» **The problem**
Please set down, unchanged, the line containing "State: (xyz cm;" and all the lines that follow it until the data below ends.

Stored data
=== Begin Enclosure ===

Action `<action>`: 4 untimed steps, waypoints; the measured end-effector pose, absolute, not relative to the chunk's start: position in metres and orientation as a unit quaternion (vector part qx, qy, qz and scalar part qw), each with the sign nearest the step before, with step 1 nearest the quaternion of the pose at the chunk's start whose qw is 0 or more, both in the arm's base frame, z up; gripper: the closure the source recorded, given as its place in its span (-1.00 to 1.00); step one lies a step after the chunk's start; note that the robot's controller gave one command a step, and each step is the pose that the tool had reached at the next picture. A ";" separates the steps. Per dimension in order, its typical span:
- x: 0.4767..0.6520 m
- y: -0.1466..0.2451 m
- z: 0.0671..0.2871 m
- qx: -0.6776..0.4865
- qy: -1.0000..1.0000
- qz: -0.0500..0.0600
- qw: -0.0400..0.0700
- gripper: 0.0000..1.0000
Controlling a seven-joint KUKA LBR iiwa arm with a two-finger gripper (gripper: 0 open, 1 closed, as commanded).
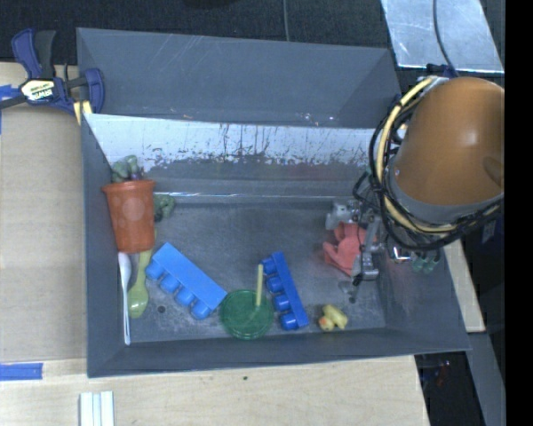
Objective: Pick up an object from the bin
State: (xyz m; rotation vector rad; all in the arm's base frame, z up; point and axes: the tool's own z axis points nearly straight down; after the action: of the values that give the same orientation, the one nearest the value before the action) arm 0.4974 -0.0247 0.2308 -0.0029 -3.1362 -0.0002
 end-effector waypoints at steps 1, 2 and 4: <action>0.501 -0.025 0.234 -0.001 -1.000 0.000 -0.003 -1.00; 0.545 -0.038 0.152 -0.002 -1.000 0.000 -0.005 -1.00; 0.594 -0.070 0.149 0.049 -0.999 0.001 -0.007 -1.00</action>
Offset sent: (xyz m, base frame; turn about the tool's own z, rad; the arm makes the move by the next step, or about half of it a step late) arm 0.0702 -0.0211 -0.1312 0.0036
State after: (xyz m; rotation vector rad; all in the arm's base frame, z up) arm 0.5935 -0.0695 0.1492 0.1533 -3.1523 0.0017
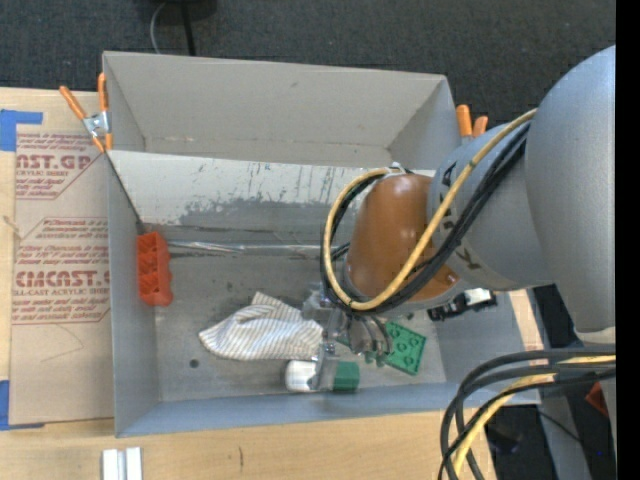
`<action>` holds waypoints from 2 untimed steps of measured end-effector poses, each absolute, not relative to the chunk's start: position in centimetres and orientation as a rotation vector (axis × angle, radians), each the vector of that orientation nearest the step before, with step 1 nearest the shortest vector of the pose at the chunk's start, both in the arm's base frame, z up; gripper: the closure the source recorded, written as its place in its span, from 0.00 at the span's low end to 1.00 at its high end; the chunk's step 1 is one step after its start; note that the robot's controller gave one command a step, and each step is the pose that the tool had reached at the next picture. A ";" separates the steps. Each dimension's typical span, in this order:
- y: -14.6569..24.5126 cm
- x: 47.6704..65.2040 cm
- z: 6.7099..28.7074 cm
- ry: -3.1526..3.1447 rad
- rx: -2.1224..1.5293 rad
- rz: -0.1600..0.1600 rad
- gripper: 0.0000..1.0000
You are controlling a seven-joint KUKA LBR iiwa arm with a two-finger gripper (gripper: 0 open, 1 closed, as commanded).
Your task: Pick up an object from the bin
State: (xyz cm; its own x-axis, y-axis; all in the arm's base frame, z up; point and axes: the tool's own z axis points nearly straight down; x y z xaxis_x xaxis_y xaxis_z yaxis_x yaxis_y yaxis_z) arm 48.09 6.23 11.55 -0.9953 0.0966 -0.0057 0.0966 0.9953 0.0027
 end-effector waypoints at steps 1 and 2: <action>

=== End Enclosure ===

» **Result**
State: (xyz cm; its own x-axis, y-axis; all in the arm's base frame, z up; point and axes: the tool's own z axis points nearly straight down; x y z xaxis_x xaxis_y xaxis_z yaxis_x yaxis_y yaxis_z) arm 48.09 6.23 11.55 -0.9953 0.0966 -0.0057 0.0966 0.9953 0.0027
 end-effector waypoints at steps 1 and 2: <action>

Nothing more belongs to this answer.